The worst part about VERSATILE is how it is abused to force musicians to work 60-80 hour workweeks.  You see, because you need a minimum viable track in 2-week sprints, the producer doesn't want to hear it if, say, your efforts of laying over your Ubaphone track configured for Les Paul Acoustic Guitar were hampered by the lack of support for Les Paul Guitar, even though he requested it.  You had better figure something out, and fast!  Better get yourself a pot of coffee, and say goodbye to coming home to your wife and kids, tonight!

If you are thinking to yourself, "No musician would ever want to become a professional musician under those ridiculous constraints," it is safe to say you are not alone.

On the other hand, the above scenario is precisely the kind of bullshit that professional programmers have to go through, every fucking day.

In fact, I was inspired to write this rant, as a result of attempting to deploy something called JanusGraph, and the process of learning it is not too far off from the preposterous Xerxes Ubaphone scenario I mentioned above.

Look, I don't expect programming to be easy.  Writing code that does nontrivial things correctly, efficiently, and works as expected in other machines but the one you wrote it on is difficult.  I accept that.

What I have difficulty accepting is the other bullshit--this whole process of spending 70% of my time understanding an ever changing suite of tools instead of actually using them.  These tools purport to somehow make my life better and increase my productivity, but they don't, because I can't actually do my job until I have mastered configuring them in the first place, and then I have to scramble in the little time I have left to create a minimum viable product so that my manager isn't shit on by his manager.

In fact, this is such a problem that I often prefer to write my own utility, rather than suffer the dependency, and configuration hell of learning a new library, or framework.  Don't chastise me for reinventing the wheel, when learning how to use any of the available ones requires me to expend weeks of mental energy just getting it to roll--weeks that I could have devoted to actually doing something interesting--programming!  What a novel concept!

Look, I know that documentation is hard, and interfaces evolve, but there's got to be a better way of doing this, because it is not the programming that I fell in love with.  Hell, it isn't even programming!

3 comments:

  1. I think the fundamental problem is the industry's tendency to fix things by adding additional complexity which (as a side effect) creates new flaws which is then fixed by adding another layer of complexity again, and so on.
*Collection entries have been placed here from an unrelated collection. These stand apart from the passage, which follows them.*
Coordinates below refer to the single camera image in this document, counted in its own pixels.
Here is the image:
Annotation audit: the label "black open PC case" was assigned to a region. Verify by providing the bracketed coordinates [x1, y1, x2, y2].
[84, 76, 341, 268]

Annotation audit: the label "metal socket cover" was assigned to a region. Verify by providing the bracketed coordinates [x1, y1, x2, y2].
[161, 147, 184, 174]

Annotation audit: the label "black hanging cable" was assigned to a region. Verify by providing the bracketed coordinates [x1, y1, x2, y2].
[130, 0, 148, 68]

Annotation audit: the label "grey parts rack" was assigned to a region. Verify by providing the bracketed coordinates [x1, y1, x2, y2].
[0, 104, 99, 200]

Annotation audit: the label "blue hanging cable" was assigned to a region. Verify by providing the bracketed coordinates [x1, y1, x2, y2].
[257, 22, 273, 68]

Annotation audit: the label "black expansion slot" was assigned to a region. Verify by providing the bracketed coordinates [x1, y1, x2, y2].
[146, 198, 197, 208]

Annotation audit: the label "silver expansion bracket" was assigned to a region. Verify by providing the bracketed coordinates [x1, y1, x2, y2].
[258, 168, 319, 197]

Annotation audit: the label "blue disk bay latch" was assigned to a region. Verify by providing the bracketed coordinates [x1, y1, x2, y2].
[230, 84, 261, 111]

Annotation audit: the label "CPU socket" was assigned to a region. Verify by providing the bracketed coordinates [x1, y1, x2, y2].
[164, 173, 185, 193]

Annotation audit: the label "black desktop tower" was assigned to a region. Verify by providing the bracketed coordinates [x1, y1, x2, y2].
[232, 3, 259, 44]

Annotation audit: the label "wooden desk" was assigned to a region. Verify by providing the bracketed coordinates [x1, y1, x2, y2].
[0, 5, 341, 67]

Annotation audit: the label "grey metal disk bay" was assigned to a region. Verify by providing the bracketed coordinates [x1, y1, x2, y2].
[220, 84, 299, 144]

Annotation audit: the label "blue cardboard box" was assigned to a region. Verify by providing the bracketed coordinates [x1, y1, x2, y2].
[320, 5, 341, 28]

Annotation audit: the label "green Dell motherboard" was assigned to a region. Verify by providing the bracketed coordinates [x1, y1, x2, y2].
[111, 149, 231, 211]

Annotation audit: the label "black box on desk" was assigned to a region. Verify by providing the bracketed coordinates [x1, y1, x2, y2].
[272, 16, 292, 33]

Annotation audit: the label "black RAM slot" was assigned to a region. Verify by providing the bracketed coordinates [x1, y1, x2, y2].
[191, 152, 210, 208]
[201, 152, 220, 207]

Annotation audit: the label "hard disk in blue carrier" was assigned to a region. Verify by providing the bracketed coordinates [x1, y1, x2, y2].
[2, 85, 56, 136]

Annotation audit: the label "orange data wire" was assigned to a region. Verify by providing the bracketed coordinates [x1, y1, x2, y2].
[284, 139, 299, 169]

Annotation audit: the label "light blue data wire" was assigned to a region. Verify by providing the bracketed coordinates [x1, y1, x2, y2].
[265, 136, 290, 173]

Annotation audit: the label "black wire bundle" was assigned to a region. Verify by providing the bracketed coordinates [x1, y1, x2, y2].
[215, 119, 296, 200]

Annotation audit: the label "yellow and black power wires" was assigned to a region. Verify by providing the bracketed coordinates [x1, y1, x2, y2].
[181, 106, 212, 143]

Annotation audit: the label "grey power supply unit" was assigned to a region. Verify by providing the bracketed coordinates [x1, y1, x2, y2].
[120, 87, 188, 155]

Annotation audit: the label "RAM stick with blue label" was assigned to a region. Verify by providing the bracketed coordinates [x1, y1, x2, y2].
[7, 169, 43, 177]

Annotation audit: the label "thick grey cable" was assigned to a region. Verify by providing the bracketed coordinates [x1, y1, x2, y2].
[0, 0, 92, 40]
There is a trade-off between patching and starting over and sometimes patching is the right choice but this is just too much.

    ReplyDelete
  2. I don't agree with the part where you rant about agile. From my experience as a C/C++ developer for the last six years, who was deeply heart by the shortcomings of waterfall, agile was written in blood and for the most part has some good aspects to it.

    ReplyDelete
    Replies
    1. Some aspects of AGILE are quite nice. For example, SCRUMS are very useful for keeping people on track.

      And, I don't doubt that there are people, like you, who have a good experience with AGILE.

      However, just because it works for you, that doesn't mean I should be ok with it.

      It frustrates me that it is wielded like some productivity/results panacea, and that anything that isn't AGILE is considered WATERFALL, as if the two are mutually exclusive.

      It's like how we used to treat OO-programming (and still do, in some cases). Just because something works well in many cases, that does not mean it works well in most cases.